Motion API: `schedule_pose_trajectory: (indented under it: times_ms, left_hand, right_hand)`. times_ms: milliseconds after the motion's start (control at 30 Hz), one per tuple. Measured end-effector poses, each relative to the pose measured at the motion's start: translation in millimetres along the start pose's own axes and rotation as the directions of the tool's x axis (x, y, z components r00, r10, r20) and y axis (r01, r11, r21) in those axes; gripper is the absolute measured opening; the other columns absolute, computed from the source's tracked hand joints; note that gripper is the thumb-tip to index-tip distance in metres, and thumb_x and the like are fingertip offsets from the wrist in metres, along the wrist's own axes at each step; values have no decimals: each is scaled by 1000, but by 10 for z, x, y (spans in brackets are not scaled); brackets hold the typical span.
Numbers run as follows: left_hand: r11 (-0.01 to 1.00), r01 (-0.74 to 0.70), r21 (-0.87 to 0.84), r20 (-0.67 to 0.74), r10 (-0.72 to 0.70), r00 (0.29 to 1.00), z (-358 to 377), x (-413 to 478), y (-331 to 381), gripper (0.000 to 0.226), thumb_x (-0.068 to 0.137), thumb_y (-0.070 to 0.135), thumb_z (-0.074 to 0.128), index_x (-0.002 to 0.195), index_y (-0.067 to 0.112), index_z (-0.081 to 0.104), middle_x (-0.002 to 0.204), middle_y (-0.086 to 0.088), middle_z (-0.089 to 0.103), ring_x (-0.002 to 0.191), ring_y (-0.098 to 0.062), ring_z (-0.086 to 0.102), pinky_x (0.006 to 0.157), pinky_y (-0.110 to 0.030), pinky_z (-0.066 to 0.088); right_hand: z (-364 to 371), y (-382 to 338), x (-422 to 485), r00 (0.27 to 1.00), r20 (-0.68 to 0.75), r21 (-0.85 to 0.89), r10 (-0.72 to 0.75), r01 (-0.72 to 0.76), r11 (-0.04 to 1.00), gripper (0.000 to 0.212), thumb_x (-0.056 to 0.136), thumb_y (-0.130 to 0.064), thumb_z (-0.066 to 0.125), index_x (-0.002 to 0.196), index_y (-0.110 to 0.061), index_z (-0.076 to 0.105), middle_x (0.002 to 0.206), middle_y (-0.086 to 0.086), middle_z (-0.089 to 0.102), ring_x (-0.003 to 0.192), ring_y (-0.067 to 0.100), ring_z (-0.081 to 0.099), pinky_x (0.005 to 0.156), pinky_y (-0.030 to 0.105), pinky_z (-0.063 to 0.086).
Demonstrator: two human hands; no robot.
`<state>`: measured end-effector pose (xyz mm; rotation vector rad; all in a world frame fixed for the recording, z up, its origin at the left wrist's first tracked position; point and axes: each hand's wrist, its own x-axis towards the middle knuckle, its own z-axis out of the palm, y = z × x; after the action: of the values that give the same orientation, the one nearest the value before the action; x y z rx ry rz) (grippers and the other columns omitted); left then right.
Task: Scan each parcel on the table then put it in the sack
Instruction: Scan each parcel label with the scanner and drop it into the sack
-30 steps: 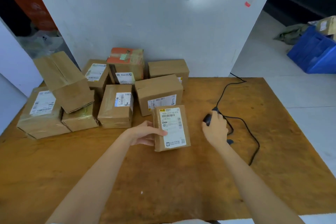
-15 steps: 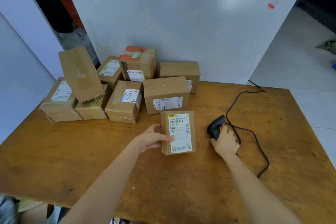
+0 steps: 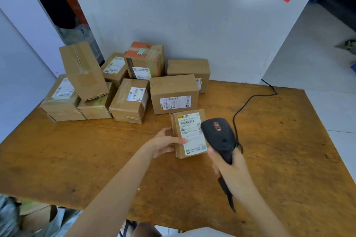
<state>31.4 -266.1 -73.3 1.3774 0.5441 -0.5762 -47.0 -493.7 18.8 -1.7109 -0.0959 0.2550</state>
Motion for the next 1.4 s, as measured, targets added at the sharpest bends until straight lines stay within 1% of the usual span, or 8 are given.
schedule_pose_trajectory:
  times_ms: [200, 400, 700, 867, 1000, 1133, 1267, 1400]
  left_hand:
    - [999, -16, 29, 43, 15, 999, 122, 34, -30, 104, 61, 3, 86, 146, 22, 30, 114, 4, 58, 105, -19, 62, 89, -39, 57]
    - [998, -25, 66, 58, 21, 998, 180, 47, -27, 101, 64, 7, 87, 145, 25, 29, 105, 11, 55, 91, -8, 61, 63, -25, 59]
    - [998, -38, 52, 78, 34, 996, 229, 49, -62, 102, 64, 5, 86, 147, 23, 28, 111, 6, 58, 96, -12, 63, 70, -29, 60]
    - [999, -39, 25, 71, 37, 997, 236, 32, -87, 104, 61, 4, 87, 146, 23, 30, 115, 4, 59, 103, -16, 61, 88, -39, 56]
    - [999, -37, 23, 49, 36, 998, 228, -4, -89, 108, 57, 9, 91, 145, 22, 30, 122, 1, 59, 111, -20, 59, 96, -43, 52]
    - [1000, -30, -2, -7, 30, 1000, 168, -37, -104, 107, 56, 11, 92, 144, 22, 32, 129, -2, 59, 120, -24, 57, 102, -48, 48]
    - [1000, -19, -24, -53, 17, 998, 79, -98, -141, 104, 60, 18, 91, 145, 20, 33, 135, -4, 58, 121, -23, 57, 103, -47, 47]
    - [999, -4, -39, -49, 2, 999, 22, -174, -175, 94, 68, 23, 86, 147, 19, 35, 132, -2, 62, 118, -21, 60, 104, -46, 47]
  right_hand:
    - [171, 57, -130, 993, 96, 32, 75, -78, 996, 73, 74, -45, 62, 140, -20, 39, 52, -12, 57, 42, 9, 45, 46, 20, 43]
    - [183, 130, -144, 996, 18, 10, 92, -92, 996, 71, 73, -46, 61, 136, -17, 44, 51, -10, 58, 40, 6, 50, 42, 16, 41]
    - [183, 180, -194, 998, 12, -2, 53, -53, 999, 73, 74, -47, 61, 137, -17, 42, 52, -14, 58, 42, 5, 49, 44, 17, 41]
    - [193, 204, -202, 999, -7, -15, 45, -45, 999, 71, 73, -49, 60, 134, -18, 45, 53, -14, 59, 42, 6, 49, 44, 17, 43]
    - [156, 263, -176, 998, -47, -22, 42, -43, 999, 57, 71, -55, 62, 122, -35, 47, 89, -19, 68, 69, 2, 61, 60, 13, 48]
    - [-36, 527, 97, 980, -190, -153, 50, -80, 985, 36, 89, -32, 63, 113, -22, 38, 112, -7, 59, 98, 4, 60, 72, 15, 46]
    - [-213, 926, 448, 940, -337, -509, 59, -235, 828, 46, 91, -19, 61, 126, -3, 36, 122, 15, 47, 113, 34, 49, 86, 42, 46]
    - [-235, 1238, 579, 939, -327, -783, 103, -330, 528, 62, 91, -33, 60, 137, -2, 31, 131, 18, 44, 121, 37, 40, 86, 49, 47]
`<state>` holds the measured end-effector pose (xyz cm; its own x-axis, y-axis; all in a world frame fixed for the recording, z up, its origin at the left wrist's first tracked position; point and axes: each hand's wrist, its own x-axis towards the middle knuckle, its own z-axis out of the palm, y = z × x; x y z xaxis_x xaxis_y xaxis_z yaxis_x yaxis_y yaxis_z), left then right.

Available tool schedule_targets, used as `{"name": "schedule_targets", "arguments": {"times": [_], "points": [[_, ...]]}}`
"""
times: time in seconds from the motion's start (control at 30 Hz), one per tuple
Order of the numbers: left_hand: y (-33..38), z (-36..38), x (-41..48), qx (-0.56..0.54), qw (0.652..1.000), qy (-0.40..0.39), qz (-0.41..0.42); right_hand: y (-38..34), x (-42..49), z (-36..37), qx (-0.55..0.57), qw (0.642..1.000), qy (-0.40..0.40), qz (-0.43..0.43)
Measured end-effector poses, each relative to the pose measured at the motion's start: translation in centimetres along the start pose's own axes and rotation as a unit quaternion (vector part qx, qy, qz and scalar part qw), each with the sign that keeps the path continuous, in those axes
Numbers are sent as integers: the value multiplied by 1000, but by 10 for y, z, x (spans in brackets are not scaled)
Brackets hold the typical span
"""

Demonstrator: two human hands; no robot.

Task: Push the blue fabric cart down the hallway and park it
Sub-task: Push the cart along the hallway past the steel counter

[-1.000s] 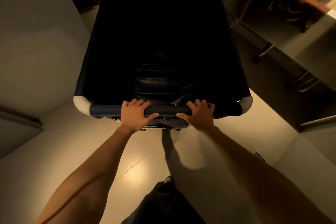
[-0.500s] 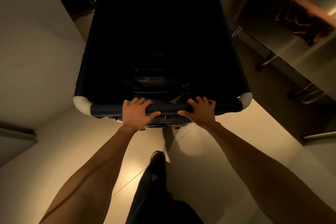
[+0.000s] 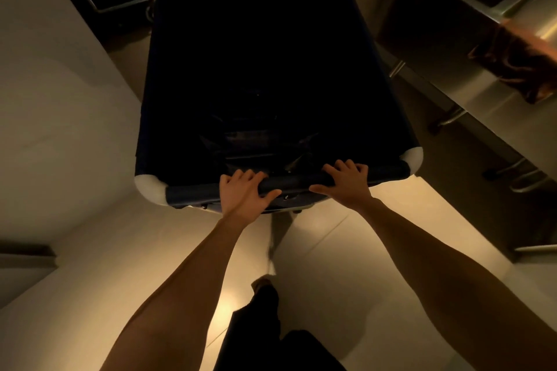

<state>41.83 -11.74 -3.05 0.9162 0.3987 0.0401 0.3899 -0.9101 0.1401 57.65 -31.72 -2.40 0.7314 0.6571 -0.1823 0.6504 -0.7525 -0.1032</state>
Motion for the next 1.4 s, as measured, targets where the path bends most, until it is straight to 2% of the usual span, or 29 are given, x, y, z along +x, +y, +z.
{"name": "schedule_targets", "arguments": {"times": [0.37, 0.87, 1.4], "points": [[-10, 1, 66, -49, 998, 38, -22, 12, 80, -14, -1, 1000, -2, -27], [-26, 7, 170, -7, 997, 49, -59, 26, 204, -46, -5, 996, 10, -87], [-52, 9, 287, -29, 984, 71, -158, 25, 358, -79, -29, 986, -14, -163]]}}
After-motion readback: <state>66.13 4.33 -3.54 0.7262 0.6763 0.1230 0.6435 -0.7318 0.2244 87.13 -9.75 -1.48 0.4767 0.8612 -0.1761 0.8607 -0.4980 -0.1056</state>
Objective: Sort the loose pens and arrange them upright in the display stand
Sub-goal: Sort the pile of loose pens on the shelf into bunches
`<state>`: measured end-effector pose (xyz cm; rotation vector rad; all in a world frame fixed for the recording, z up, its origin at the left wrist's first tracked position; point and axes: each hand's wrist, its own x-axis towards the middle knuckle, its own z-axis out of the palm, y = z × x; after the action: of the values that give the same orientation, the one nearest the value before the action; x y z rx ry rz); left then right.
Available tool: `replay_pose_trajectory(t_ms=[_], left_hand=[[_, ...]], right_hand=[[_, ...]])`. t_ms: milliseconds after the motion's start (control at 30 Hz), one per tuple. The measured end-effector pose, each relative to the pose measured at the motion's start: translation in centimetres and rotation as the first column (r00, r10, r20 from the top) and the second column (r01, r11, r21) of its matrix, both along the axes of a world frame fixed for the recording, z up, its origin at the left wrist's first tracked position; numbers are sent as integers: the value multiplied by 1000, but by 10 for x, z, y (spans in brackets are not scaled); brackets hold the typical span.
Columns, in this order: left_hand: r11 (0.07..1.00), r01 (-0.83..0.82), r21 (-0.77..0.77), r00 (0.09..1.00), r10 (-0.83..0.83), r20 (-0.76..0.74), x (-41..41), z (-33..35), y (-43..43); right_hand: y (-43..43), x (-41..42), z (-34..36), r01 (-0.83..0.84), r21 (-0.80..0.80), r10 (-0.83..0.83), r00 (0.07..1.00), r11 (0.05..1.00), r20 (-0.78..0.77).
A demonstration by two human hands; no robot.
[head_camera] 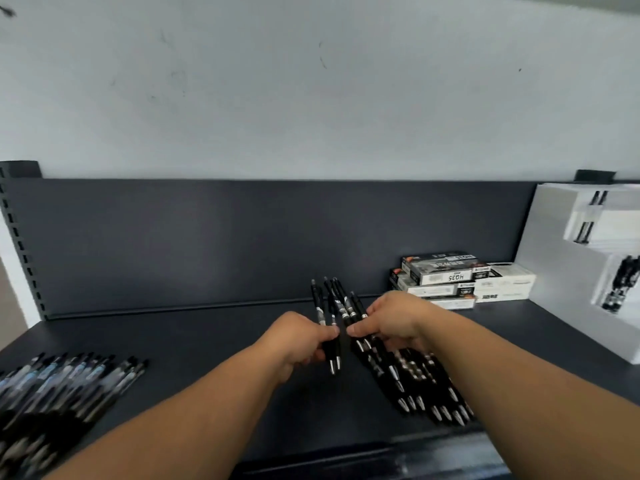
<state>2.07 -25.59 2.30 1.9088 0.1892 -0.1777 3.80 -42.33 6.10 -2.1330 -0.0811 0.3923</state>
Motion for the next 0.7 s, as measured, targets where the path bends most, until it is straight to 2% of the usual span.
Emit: replay_pose_trajectory(t_ms=[167, 267, 467, 600, 700], left_hand=[[996, 80, 29, 990, -76, -115, 4, -7, -53], [992, 106, 72, 986, -96, -133, 2, -9, -69], [976, 77, 203, 992, -56, -109, -6, -9, -77], [968, -1, 252, 997, 20, -72, -7, -12, -79], [939, -44, 341, 998, 58, -31, -12, -11, -81]], right_hand=[[-62, -8, 4, -15, -246, 13, 1000, 969, -10], [-74, -2, -7, -2, -356, 18, 999, 934, 41], [-85, 6, -13, 48, -466, 29, 987, 884, 156], [-85, 9, -21, 131, -434, -6, 960, 891, 280], [-80, 7, -26, 108, -339, -15, 964, 935, 265]])
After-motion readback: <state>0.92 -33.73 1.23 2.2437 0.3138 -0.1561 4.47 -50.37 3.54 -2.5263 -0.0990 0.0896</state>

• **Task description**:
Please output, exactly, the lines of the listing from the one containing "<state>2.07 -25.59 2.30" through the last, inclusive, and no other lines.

• **Solution to the exercise**:
<state>2.07 -25.59 2.30 1.9088 0.1892 -0.1777 3.80 -42.33 6.10 -2.1330 -0.0811 0.3923</state>
Motion for the next 0.7 s, as measured, targets where the path bends most, until it is straight to 2% of the usual span.
Emit: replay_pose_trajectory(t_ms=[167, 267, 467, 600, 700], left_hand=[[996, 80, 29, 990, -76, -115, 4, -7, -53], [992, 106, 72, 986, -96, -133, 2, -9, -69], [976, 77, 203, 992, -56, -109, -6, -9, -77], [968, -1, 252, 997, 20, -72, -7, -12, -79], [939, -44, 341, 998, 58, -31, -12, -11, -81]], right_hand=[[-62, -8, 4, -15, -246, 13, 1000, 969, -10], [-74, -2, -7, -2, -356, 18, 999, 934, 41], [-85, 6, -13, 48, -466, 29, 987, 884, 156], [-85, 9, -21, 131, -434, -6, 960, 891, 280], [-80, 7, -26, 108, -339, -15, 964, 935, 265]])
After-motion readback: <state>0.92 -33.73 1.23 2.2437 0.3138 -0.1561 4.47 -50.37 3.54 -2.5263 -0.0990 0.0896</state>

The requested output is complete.